• **Required work**: Please filter the entries and return only the lines that include "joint".

(Excerpts from a dataset)
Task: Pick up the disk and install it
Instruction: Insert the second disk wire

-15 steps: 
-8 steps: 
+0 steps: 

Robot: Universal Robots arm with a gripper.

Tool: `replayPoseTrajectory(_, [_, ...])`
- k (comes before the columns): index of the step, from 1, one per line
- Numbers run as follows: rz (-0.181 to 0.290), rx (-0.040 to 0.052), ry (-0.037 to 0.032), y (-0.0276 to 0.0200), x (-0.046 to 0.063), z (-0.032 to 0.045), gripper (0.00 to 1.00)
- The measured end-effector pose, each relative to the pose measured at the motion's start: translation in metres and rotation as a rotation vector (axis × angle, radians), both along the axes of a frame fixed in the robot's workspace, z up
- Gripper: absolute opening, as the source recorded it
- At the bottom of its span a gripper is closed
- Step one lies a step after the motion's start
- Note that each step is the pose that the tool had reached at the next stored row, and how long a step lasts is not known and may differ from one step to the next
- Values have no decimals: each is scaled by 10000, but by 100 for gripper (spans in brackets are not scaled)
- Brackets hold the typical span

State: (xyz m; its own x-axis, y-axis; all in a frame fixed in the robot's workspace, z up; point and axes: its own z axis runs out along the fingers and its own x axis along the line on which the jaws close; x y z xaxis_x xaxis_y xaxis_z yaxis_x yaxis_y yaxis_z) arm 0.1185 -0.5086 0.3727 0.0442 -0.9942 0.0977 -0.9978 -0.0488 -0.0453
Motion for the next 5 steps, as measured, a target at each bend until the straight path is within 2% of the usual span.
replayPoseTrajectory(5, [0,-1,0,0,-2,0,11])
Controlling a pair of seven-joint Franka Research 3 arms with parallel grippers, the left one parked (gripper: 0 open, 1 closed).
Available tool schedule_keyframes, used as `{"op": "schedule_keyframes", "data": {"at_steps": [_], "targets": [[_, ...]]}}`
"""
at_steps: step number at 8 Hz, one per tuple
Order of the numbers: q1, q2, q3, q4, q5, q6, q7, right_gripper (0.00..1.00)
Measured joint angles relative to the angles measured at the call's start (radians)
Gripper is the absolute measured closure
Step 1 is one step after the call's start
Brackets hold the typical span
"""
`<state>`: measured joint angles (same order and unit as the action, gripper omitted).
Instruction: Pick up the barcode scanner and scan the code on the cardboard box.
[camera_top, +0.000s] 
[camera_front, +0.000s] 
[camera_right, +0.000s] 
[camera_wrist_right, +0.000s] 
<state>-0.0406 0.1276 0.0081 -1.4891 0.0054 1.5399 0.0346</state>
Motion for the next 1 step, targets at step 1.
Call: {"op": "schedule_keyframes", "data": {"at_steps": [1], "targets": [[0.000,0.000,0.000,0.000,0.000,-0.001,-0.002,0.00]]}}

• **Output of the task**:
Controlling a pair of seven-joint Franka Research 3 arms with parallel grippers, the left one parked (gripper: 0 open, 1 closed).
Measured joint angles relative to the angles measured at the call's start (radians)
`<state>`: measured joint angles (same order and unit as the action, gripper omitted).

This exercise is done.